Updated Sony's PlayStation network is slowly returning to normal service roughly 48 hours after it was hit by another major distributed denial-of-service (DDoS) attack on Christmas Day.
Members of the Lizard Squad gang, which has previously targeted Sony's PSN, claimed responsibility for the assault. Microsoft's Xbox similarly went titsup on Christmas Day.
However, Xbox Live was restored shortly after file-sharing tycoon Kim Dotcom seemingly silenced the Lizard Squad by offering them 3,000 free lifetime premium vouchers for his Mega cloud storage service, if they stopped the attacks on the gaming networks.
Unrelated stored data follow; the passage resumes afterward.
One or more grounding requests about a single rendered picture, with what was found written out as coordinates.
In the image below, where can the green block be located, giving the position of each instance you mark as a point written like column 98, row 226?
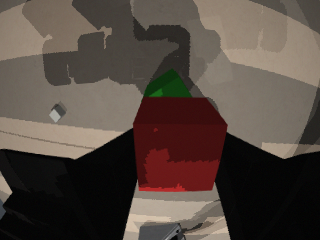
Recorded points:
column 171, row 86
column 162, row 77

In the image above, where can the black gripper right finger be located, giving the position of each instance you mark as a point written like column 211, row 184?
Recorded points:
column 255, row 186

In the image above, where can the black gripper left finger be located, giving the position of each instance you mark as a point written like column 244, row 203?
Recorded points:
column 98, row 186

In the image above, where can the red block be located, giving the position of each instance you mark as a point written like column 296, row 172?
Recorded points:
column 179, row 142

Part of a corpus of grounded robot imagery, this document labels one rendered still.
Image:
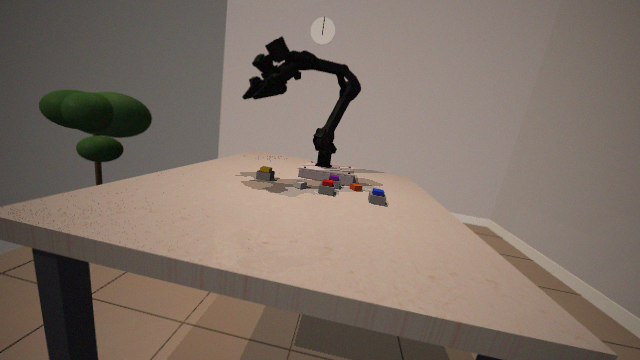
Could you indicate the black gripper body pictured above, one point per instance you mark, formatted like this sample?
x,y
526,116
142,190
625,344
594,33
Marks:
x,y
278,77

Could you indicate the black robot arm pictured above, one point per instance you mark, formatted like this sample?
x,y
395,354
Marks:
x,y
295,61

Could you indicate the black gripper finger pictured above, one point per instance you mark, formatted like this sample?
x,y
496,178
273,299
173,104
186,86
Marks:
x,y
251,90
268,89

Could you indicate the red button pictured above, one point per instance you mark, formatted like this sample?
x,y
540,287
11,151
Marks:
x,y
326,187

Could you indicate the yellow button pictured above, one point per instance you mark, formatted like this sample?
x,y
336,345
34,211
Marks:
x,y
265,173

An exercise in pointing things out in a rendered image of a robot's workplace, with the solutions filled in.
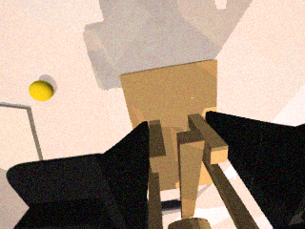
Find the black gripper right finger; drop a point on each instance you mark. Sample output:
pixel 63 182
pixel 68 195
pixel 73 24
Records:
pixel 270 160

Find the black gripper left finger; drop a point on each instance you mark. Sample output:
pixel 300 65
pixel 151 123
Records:
pixel 119 177

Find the yellow ball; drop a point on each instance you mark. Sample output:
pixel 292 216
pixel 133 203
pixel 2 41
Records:
pixel 41 90

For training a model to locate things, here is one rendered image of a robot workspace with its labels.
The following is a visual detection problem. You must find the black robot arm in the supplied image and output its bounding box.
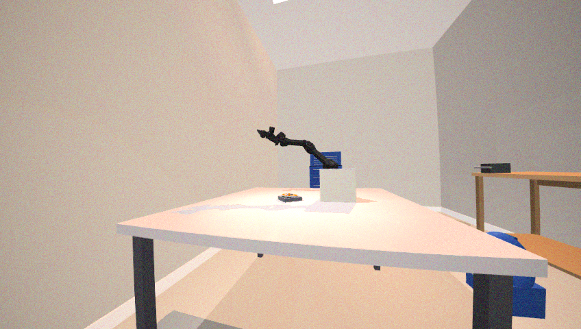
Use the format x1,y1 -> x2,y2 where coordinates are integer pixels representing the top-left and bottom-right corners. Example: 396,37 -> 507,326
267,126 -> 338,169

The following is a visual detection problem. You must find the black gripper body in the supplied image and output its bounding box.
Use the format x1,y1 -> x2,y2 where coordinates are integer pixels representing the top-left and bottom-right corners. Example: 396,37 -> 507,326
260,130 -> 275,141

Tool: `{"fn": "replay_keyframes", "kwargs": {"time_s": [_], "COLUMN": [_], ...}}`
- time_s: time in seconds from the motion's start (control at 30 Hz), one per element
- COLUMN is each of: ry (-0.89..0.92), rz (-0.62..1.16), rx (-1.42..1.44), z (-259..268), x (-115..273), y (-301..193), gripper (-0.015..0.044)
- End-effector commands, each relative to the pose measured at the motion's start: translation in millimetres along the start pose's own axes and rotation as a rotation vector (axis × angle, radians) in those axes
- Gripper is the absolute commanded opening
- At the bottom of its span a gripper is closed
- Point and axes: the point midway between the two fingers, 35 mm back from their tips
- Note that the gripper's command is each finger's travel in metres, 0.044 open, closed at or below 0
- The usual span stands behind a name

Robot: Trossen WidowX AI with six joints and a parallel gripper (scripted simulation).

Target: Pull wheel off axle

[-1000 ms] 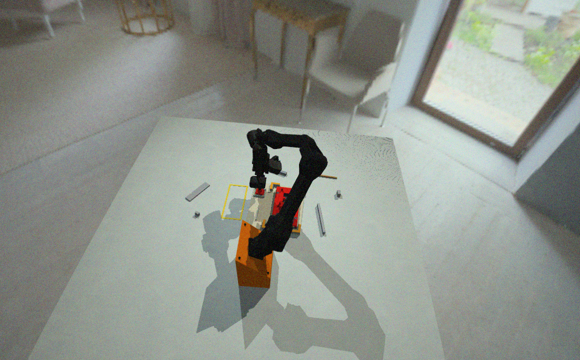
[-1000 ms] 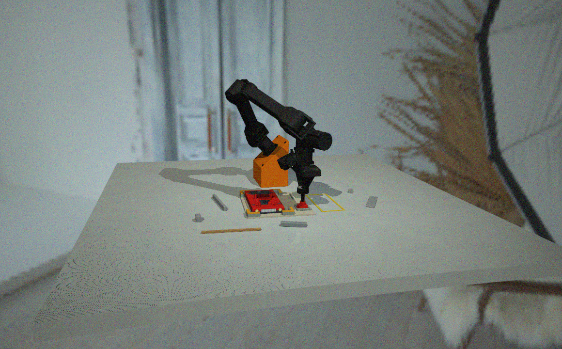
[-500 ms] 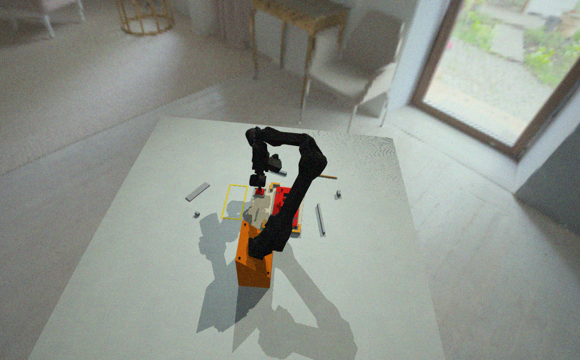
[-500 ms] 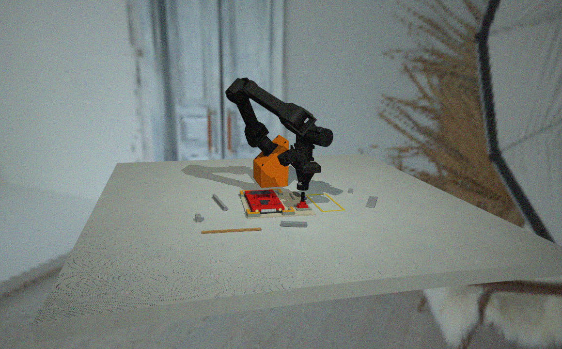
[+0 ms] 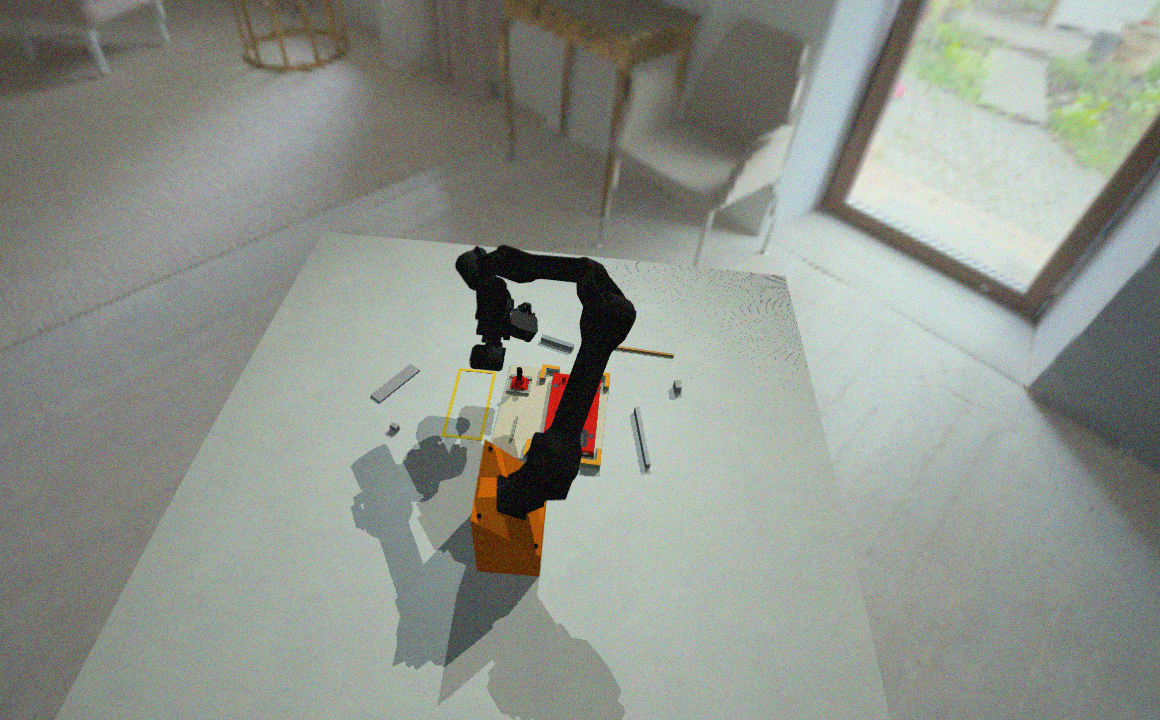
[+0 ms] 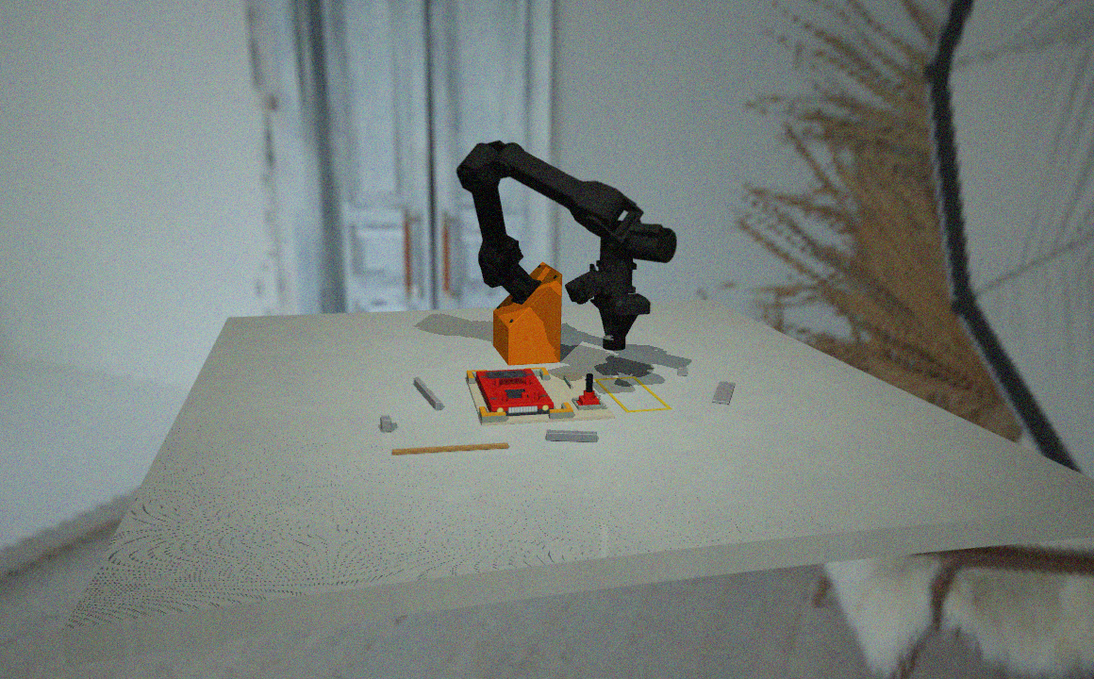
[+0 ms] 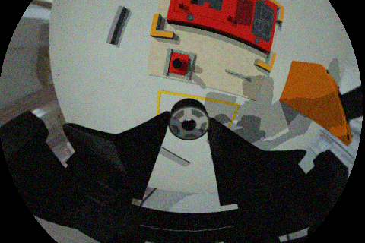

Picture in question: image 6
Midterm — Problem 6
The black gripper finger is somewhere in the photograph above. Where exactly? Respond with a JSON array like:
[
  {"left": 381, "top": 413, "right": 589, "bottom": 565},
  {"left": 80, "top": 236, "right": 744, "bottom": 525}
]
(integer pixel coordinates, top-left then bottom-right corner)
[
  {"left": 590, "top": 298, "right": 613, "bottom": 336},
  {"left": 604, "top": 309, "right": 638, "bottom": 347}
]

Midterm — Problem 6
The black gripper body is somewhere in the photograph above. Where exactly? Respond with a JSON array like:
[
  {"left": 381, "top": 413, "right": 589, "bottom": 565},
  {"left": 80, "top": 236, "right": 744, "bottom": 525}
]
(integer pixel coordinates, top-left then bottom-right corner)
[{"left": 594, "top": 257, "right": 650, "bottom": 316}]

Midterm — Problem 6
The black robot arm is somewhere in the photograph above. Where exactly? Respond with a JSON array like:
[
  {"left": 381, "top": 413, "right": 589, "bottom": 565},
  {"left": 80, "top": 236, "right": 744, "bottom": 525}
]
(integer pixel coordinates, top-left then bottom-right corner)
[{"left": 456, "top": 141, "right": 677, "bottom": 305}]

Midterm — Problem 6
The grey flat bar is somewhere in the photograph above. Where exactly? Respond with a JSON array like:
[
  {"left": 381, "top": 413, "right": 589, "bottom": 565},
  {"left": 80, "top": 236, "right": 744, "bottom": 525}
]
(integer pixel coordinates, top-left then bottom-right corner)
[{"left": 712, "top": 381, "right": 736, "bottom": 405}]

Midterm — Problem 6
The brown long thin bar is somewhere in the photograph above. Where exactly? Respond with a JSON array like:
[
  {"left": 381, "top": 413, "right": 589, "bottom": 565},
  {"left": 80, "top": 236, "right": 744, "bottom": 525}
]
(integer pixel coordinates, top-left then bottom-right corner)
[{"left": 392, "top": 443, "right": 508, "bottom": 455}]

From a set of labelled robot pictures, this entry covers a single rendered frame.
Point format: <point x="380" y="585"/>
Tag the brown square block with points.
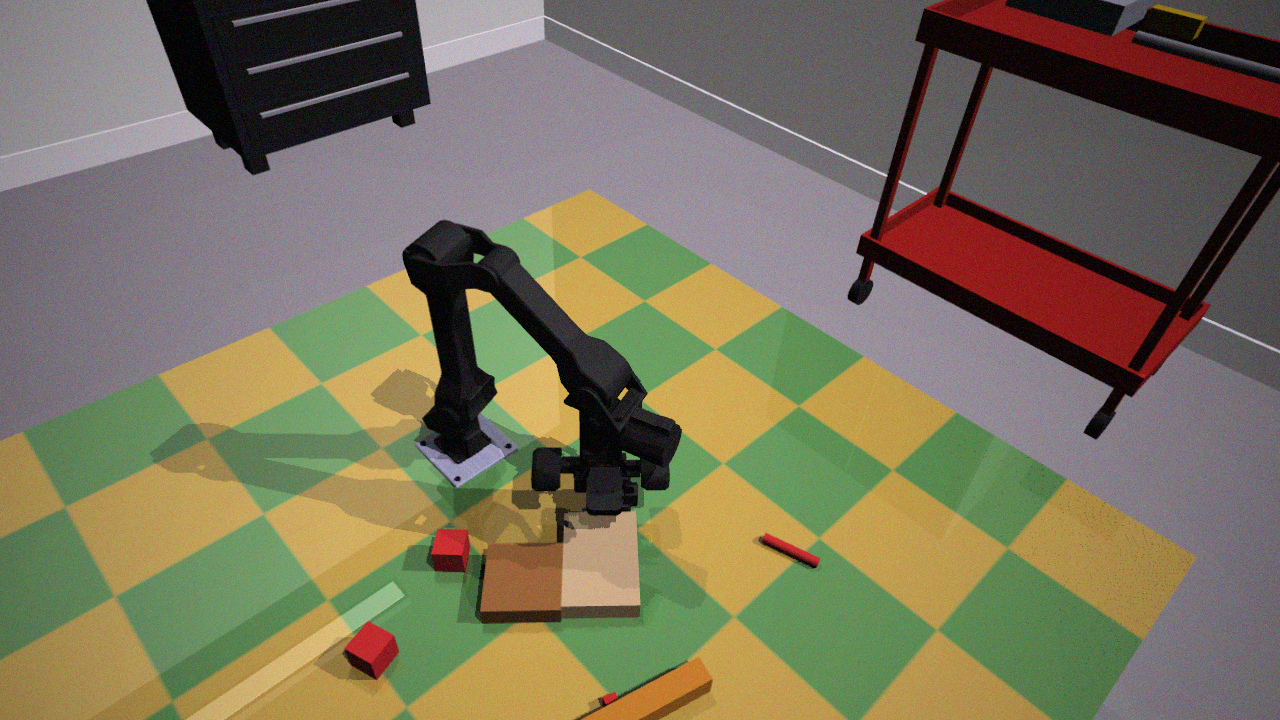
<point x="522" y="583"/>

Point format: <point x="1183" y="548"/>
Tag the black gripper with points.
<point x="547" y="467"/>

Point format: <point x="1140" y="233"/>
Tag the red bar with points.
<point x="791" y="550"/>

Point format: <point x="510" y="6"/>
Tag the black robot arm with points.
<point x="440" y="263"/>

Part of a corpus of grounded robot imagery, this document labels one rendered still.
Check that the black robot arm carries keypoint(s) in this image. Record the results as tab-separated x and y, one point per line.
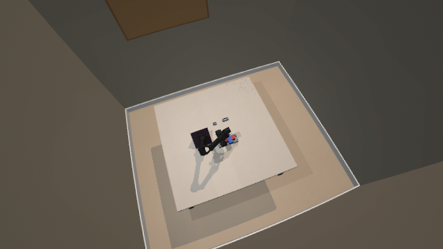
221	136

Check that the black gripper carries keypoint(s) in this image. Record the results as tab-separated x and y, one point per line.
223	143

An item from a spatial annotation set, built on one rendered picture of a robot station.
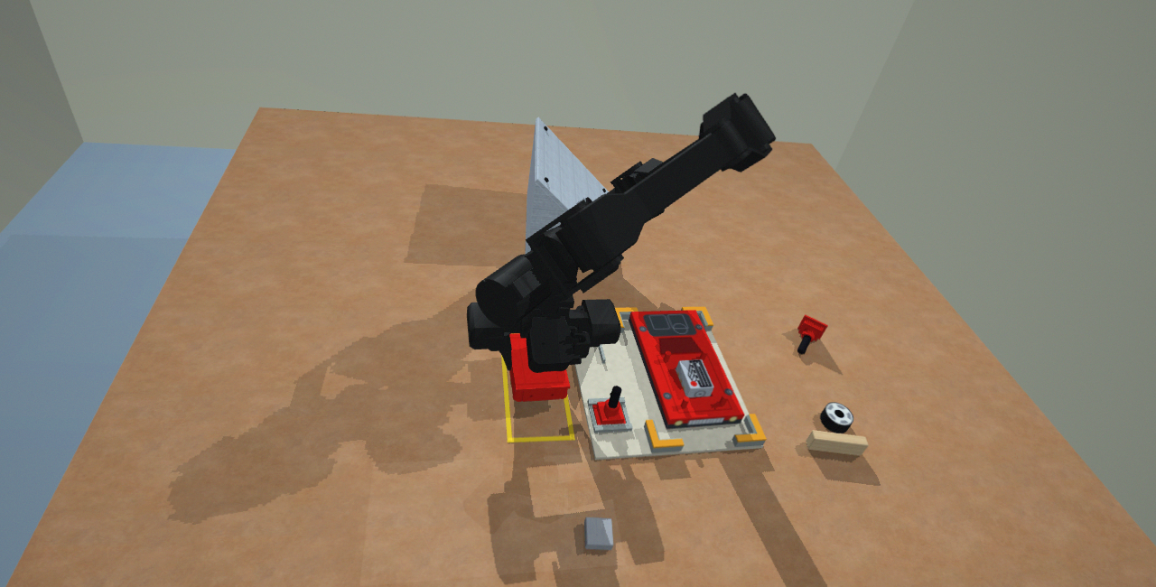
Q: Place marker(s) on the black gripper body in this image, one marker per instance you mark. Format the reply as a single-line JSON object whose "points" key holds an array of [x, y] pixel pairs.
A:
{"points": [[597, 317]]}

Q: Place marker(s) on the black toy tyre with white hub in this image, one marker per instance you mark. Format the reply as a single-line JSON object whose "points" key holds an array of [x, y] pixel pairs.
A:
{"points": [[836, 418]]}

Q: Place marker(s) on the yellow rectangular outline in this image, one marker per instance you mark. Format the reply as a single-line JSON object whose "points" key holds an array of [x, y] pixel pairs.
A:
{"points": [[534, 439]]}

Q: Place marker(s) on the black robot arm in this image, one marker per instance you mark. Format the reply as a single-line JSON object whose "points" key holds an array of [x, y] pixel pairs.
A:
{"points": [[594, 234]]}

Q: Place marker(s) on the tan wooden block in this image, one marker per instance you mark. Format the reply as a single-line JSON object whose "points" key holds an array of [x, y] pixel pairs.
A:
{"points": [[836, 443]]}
As The Register reported on Friday, the DDoSed servers hampered gamers' ability to access the networks and play online. Microsoft and Sony's login systems appeared to have been the target of the attacks.
Earlier today, Sony's official PlayStation twitter account miserably tweeted that the PSN was returning to life.
Update: PS4, PS3, and Vita network services are gradually coming back online - thanks for your patience
— Ask PlayStation (@AskPlayStation) December 27, 2014
By the early hours of this morning, the Lizard Squad had apparently switched its attention to the Tor Project. Although that attempted attack on the onion-routing network was downplayed by Tor developers after the service was flooded with 3,000 relays. ®
Update
PSN customers are continuing to complain about service disruption to the network, despite Sony's promise that its system was coming back to life.
PlayStation has since acknowledged that connection problems continue to blight parts of its service, as this recent tweet showed:
We're aware that some users are experiencing sign-in issues on PS4 and PS3; engineers are investigating the cause.